This code does not purposefully modify the input; instead it scores it using interface-related metrics and reports the scores.
For the purposes of packing, the PackerTask is set up like so:
None of these operations (except the resfile) affect the choice of what residues are at the interface.
The interface is detected via InterfaceNeighborDefinitionCalculator for two-chain interfaces. The interface is detected via InterGroupNeighborsCalculator for the multichain constructor. It serves basically the same purpose, but can detect interfaces between groups of chains. The set of residues allowed to pack from either of these calculators is logical-ANDed with the set allowed to pack from the resfile (if present); whatever both says can pack forms the interface for the purposes of repacking. Note that design is not possible; if the resfile specifies design, the design commands are ignored.
This code does not directly support ddG's of binding, but you can get that effect by running it a few times with pre-mutated structures. Any metric not listed in this file can't be directly calculated. The -fixedchains option has not been thoroughly tested beyond three chains. It will probably work but use it with care.

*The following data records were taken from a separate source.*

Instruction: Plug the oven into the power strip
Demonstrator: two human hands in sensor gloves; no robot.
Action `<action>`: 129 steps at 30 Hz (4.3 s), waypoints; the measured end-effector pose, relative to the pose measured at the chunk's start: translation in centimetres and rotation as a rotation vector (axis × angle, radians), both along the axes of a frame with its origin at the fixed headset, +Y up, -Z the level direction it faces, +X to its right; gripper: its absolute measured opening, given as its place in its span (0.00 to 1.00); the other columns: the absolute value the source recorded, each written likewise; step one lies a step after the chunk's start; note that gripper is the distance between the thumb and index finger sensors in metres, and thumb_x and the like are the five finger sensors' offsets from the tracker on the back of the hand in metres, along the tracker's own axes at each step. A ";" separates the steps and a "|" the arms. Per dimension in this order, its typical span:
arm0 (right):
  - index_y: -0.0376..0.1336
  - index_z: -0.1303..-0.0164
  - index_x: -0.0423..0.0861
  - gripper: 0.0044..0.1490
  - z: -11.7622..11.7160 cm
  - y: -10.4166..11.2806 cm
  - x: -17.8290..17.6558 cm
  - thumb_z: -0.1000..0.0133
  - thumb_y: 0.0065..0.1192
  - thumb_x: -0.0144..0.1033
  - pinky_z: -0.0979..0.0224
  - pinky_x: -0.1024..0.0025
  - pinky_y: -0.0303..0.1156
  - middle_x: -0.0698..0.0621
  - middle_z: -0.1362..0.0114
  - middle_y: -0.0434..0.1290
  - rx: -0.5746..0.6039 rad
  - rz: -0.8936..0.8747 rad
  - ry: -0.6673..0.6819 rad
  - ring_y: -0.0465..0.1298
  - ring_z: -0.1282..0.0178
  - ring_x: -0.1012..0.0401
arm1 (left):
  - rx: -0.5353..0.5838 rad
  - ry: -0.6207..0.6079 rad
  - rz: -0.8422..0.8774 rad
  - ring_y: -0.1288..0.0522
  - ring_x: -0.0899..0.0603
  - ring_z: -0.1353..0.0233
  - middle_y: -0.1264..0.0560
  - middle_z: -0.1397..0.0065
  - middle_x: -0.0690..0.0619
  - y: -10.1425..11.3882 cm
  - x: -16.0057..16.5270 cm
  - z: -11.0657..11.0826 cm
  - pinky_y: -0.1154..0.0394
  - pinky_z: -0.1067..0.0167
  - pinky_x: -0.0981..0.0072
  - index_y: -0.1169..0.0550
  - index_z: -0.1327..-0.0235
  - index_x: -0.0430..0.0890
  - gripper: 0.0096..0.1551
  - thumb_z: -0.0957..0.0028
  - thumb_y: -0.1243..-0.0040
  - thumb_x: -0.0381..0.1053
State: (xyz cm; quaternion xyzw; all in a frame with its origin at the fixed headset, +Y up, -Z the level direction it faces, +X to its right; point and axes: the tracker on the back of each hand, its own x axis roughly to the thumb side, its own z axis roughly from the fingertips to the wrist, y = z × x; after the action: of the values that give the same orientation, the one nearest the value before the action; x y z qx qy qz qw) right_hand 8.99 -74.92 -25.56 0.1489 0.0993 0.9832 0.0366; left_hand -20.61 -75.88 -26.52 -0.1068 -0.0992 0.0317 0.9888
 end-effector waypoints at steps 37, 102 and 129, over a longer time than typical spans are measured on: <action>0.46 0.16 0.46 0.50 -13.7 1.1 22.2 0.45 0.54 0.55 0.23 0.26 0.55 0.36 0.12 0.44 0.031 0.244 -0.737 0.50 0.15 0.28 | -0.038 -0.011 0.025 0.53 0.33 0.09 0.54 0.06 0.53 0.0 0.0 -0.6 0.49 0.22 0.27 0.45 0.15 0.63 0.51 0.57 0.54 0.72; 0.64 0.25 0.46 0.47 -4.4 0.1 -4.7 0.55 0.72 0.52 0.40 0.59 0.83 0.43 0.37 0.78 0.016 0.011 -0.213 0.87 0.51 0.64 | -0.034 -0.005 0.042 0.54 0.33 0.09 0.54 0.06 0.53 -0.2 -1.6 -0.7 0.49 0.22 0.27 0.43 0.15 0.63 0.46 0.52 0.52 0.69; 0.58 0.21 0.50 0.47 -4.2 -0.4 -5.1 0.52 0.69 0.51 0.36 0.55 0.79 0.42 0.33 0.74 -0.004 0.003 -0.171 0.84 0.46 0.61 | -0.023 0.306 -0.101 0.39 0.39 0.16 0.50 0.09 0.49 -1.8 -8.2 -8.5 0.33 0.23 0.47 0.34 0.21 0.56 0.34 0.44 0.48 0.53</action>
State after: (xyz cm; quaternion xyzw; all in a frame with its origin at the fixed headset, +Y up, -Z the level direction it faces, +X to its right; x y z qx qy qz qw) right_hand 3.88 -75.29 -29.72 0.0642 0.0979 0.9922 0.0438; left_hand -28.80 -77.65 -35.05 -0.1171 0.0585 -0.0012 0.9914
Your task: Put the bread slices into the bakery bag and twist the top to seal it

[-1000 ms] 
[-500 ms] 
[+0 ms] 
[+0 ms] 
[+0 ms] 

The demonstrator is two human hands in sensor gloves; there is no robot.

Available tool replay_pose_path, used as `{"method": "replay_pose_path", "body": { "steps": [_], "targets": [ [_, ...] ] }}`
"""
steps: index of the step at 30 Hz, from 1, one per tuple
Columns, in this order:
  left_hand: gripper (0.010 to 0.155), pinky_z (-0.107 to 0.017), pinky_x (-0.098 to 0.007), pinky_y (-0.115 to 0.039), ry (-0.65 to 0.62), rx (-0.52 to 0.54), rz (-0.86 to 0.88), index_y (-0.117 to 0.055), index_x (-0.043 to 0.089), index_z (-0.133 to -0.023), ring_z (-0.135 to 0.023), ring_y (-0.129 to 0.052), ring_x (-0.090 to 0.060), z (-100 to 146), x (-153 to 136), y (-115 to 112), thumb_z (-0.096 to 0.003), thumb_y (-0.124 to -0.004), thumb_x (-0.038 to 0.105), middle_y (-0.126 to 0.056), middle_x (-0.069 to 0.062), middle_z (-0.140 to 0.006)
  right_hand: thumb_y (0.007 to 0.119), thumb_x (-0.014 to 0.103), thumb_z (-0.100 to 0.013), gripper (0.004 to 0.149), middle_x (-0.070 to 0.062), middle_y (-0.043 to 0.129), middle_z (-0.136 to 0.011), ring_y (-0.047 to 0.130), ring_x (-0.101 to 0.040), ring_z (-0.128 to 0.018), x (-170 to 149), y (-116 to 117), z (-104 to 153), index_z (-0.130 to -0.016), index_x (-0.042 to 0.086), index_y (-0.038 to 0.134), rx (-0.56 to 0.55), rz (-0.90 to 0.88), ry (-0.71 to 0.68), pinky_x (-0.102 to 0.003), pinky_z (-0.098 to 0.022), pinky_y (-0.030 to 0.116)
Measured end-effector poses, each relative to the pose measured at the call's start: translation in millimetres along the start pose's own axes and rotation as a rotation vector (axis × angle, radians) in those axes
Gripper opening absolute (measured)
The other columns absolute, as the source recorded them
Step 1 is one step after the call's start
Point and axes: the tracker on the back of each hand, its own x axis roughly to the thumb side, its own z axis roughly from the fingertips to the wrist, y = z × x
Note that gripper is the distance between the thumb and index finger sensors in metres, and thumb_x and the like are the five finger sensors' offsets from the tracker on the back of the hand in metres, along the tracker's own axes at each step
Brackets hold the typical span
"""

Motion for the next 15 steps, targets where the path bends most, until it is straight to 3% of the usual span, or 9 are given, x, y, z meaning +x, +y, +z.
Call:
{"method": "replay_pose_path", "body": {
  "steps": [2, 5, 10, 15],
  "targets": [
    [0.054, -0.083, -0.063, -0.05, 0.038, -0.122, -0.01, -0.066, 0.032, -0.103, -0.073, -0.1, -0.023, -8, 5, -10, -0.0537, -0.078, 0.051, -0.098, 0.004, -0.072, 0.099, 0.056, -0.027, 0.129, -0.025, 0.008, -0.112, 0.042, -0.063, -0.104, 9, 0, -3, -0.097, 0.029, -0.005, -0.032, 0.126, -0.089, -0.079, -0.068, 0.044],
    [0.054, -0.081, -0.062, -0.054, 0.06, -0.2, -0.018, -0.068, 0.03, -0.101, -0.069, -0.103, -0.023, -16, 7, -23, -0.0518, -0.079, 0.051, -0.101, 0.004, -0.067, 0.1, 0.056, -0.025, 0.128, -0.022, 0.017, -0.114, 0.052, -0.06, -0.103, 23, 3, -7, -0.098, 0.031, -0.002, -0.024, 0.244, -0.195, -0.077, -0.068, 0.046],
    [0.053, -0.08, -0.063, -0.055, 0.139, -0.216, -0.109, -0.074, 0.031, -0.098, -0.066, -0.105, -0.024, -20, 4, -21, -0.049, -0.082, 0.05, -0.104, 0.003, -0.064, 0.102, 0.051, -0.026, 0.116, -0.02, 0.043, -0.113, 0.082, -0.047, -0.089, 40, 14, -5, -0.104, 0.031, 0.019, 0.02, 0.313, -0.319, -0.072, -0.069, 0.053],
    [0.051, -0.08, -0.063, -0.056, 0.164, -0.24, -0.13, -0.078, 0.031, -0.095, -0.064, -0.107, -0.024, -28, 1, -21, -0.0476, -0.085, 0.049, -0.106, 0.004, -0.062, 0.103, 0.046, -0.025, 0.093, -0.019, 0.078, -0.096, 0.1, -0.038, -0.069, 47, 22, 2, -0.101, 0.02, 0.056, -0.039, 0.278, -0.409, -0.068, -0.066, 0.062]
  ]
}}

There is no way to output the intermediate separated chains when using the separated packing options - you are free to poke around in the code and place dump_pdb statements if you want them.
The two major modes are for two-chain and multichain interfaces. For two-chain interfaces, you need to do nothing - but defining the interface won't hurt. For interfaces involving more than two chains, you need to tell the code which chains are in which group. Define the interface either through the -fixedchain or -interface options.
Another variable that might count as a "mode" is tracer vs. PDB output. For this standalone executable, printing results to the screen (and not bothering to output "result" PDBs matching the input) is desired (and defaulted). When InterfaceAnalyzerMover is used as part of a protocol it is more common to prefer the latter.
Describe the options your protocol uses.
-fixedchains (string) - Multichain option. Which chains are in the two groups to define the interface? example: -fixedchains A B to keep chains A and B together, and C separate, out of a pose that contains A, B, and C. Note a space between A and B. Analogous to -interface option. Includes all chains of the pose. Not tested thoroughly beyond three chains.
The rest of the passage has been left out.